Microsoft's 44k-star quant platform wants AI to do your alpha homework
A full-stack Python toolkit that tries to close the gap between quant research ideas and live trading systems.

What it does Qlib is Microsoft’s open-source quantitative investment platform. It bundles data processing, model training, back-testing, and portfolio optimization into one Python stack. The project covers the whole chain: alpha seeking, risk modeling, portfolio construction, and order execution. It also ships with a “Quant Model Zoo” of published research implementations you can run out of the box.

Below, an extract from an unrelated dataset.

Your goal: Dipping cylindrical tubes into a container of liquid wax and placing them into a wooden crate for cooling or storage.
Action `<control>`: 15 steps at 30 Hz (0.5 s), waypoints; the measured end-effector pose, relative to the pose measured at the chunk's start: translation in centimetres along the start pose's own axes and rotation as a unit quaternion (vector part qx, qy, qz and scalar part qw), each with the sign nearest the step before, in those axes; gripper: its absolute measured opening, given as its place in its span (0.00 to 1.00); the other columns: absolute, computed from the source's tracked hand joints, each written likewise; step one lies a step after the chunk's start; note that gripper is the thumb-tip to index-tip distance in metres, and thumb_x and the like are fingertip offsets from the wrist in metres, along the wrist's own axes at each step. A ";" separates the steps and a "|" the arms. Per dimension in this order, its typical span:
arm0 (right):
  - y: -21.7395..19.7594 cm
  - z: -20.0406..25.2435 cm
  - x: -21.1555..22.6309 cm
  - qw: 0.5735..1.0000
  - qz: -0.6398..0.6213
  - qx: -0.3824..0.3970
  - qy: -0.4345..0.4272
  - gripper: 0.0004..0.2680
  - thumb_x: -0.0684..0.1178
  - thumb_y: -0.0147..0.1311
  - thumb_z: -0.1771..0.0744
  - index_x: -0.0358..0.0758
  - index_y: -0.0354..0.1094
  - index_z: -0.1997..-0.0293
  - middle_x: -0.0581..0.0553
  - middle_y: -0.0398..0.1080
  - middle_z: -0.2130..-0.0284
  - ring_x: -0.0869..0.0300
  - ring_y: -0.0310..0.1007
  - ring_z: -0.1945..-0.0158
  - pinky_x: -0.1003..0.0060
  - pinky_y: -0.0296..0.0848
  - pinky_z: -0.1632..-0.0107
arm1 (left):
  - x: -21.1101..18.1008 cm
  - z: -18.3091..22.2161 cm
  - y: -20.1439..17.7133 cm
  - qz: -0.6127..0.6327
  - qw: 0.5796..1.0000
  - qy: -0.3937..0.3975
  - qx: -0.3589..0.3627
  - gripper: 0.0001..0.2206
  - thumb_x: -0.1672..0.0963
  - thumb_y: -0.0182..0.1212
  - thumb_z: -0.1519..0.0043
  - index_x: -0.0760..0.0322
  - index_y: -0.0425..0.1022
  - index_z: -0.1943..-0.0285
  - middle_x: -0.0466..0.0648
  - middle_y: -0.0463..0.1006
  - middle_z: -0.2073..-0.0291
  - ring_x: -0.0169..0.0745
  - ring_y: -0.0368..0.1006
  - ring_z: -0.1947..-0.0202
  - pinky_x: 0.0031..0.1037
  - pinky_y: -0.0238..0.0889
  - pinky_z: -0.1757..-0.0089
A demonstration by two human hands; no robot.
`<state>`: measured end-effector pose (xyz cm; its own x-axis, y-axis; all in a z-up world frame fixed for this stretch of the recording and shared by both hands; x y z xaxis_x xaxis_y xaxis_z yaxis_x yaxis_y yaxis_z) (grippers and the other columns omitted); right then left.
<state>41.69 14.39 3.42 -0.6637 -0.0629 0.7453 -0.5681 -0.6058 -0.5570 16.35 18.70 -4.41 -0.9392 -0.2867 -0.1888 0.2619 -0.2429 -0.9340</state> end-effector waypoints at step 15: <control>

The interesting bit The platform doesn’t just do supervised learning on price data. It explicitly tackles market dynamics with adaptive concept-drift techniques and reinforcement learning for continuous trading decisions. Recently it added RD-Agent, an LLM-driven system that automates factor mining and model optimization—essentially trying to let an agent do the tedious R&D loop.
Key highlights
- Supports offline research mode and online production serving with automatic model rolling
- Includes implementations of specific published models: HIST, IGMTF, KRNN, Sandwich, TCTS, DoubleEnsemble, ADARNN, and others
- Provides a Point-in-Time database and high-frequency (1-minute) data processing examples
- Modular, loosely-coupled design so components can be used standalone
- Cross-platform: Linux, Windows, macOS
Caveats
- The README is enthusiastic but vague on actual performance numbers or live trading results
- Many features are marked as “coming soon” or under review; the roadmap table is currently empty
- RD-Agent is a separate repo—it’s unclear how tightly integrated it is versus being a companion project
Verdict Worth a look if you’re a quant researcher who wants to test published models without rebuilding the data plumbing. Less useful if you need battle-tested execution infrastructure or clear performance benchmarks out of the box.